Beginning with the line containing "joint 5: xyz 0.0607", write out each line exactly through the end of the listing, and skip all pictures.
[Opening Data segment section]
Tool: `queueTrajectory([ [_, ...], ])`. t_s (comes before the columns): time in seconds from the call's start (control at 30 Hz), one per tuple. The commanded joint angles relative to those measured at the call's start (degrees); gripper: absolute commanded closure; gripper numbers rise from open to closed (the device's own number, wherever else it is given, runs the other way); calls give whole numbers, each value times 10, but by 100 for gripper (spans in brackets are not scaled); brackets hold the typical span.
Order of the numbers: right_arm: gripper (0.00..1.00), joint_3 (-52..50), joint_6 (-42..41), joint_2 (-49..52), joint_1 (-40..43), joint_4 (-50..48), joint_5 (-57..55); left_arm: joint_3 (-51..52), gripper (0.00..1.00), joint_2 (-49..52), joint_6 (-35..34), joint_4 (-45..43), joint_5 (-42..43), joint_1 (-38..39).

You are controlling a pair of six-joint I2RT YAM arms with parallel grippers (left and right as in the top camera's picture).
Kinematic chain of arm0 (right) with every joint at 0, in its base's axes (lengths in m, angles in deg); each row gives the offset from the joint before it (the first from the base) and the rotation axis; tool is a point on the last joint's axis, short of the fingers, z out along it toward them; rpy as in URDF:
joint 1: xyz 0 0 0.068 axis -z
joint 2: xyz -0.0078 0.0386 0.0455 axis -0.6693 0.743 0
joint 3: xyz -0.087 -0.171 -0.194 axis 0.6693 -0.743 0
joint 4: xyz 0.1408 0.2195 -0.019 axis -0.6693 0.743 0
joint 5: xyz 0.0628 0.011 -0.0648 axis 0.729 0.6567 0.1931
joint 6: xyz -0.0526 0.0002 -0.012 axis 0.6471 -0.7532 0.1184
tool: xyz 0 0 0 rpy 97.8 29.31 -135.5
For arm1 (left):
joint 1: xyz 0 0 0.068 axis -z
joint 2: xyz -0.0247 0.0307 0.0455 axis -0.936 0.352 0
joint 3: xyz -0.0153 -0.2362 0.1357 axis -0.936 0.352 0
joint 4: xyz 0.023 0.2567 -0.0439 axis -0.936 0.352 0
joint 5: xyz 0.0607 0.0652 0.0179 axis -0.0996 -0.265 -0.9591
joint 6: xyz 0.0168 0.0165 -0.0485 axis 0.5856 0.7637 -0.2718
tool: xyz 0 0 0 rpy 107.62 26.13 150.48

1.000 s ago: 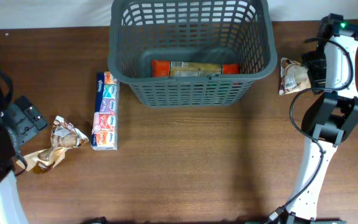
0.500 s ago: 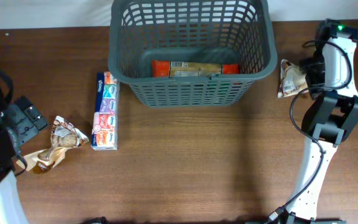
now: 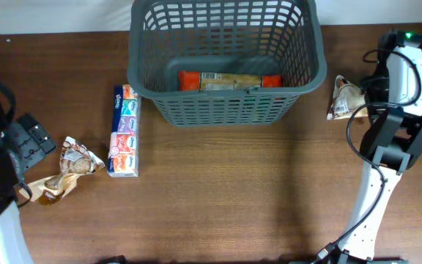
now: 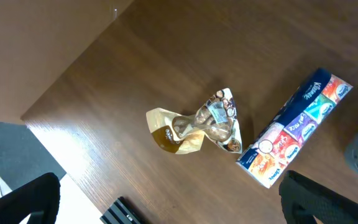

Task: Pack container
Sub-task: 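Lower the right gripper onto the top of the PanTree bag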

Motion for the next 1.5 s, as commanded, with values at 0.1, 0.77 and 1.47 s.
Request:
queueTrajectory([
  [0.1, 1, -16, -10, 0, 8, -16, -8, -3, 1, -4, 9, 1, 0, -4],
  [0.77, 4, -102, -10, 0, 8, -39, -10, -3, 1, -4, 9, 1, 0, -4],
  [1.47, 69, -118, -10, 0, 8, -43, -7, -3, 1, -4, 9, 1, 0, -4],
])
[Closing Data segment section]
→ Output for this exercise:
joint 5: xyz 0.0607 0.0652 0.0179 axis -0.0996 -0.265 -0.9591
joint 6: xyz 0.0168 0.0165 -0.0485 axis 0.5856 0.7637 -0.2718
tool: xyz 0 0 0 rpy 107.62 26.13 150.48

1.000 s ago: 
0.500 s ago: 
now: 
now: 

Task: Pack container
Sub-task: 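Lower the right gripper onto the top of the PanTree bag
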
Motion for the next 1.5 s, as commanded, with values at 0.1, 0.77 and 1.47 s.
Request:
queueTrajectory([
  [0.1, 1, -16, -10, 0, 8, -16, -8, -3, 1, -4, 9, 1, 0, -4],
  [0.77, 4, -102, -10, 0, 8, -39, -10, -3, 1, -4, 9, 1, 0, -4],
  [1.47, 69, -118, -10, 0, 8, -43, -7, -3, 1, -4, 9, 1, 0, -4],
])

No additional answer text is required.